→ **Assignment**
Please go over the material below and count each line with the string "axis", giving only the total.

→ **Task input**

=-=-=

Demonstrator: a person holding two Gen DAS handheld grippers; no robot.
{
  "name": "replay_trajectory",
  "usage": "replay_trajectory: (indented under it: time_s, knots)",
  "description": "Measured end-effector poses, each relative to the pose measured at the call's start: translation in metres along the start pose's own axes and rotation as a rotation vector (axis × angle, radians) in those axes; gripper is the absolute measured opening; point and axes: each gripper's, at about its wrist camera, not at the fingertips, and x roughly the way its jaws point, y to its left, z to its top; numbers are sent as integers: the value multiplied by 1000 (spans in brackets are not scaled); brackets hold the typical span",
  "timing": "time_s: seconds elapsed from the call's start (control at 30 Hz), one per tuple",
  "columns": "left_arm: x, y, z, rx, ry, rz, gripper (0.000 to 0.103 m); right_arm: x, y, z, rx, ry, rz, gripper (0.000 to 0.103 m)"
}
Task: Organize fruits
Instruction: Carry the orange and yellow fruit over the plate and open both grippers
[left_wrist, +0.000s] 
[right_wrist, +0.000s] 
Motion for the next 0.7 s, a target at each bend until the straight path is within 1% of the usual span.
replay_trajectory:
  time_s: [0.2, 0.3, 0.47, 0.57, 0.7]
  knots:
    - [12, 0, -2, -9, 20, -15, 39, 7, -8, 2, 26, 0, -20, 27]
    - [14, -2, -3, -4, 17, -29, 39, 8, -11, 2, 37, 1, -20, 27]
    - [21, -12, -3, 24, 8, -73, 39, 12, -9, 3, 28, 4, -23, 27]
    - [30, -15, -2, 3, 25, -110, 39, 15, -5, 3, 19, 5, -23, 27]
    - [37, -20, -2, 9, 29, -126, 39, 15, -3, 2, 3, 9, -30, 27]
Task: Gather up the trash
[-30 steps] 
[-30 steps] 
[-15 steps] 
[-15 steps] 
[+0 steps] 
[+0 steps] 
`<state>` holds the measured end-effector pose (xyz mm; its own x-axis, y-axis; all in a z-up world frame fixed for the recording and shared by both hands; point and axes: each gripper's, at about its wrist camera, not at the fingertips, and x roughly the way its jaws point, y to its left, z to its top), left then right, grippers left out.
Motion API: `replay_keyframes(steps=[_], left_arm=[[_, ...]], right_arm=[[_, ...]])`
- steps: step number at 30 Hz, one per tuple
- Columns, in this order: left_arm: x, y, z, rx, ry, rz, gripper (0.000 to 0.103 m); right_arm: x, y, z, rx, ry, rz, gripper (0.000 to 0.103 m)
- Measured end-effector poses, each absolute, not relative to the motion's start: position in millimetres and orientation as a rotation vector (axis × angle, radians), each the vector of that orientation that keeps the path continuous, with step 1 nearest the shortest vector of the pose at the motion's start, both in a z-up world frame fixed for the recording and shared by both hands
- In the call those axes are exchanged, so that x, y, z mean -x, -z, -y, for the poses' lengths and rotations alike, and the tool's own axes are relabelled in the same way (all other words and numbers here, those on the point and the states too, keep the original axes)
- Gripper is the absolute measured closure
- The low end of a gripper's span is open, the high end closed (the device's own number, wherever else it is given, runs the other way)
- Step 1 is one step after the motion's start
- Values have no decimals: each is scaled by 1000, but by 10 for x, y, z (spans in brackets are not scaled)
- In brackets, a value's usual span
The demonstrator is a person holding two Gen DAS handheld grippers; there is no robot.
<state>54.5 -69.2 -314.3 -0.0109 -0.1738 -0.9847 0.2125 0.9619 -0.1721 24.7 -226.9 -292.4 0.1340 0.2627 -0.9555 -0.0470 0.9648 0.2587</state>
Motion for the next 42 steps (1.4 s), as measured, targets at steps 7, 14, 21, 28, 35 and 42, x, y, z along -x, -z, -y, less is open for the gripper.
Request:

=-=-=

→ **Result for this task**
3